• [YOUR INSTRUCTIONS]
What lines below hold the string "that"? Copy them all.

• [GIVEN DATA]
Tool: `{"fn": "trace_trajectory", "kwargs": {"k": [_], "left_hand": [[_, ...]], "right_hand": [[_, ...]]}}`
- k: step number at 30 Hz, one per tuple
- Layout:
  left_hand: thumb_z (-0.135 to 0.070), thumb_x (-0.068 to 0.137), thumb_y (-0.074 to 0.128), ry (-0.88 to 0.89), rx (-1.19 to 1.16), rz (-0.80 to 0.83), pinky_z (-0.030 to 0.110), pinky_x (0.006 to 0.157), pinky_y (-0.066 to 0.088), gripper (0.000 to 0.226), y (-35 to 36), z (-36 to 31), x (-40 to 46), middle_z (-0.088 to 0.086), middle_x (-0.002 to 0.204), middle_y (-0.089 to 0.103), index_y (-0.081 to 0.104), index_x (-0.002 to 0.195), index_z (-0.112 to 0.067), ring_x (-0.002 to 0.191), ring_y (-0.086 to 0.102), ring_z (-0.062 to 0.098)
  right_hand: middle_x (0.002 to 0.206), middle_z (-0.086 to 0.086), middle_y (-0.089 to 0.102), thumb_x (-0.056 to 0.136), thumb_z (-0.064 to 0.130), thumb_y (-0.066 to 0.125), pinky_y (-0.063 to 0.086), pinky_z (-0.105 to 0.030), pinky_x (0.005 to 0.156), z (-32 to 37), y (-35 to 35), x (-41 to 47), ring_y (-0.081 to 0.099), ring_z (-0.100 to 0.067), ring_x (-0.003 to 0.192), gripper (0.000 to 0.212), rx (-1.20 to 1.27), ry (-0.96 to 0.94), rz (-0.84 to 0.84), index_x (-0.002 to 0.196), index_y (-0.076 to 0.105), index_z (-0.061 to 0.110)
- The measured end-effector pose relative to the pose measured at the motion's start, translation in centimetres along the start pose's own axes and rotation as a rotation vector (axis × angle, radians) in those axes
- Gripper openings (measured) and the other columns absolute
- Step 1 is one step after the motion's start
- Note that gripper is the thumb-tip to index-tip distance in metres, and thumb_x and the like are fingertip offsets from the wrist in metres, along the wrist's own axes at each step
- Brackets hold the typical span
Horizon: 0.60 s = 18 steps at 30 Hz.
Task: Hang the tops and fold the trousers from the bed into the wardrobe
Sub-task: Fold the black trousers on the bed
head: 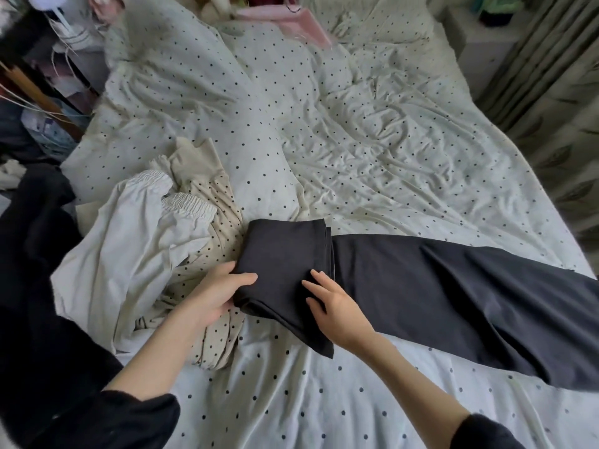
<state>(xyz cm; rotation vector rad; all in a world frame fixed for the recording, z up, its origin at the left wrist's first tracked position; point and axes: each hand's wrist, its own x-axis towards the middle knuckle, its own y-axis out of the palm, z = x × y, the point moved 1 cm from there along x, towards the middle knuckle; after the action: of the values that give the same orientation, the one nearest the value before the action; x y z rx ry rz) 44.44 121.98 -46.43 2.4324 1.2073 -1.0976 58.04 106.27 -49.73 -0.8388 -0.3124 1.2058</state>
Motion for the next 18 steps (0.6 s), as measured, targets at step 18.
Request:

• [OUTPUT OF THE TASK]
- Note that gripper is the thumb-tip to index-tip distance in metres, and thumb_x and the like are fingertip offsets from the wrist in metres, along the wrist's own axes at each step
<state>(xyz cm; rotation vector rad; all in a world frame fixed for the recording, z up, its origin at the left wrist's first tracked position; point and axes: each hand's wrist, its own x-axis towards the middle knuckle, its own y-axis out of the palm, z = x × y, the point moved 1 cm from there along x, towards the middle knuckle; after the action: of the values that give the same orientation, the one nearest the value before the action; x y z rx ry rz) 44.44 121.98 -46.43 2.4324 1.2073 -1.0976 58.04 106.27 -49.73 -0.8388 -0.3124 1.2058</state>

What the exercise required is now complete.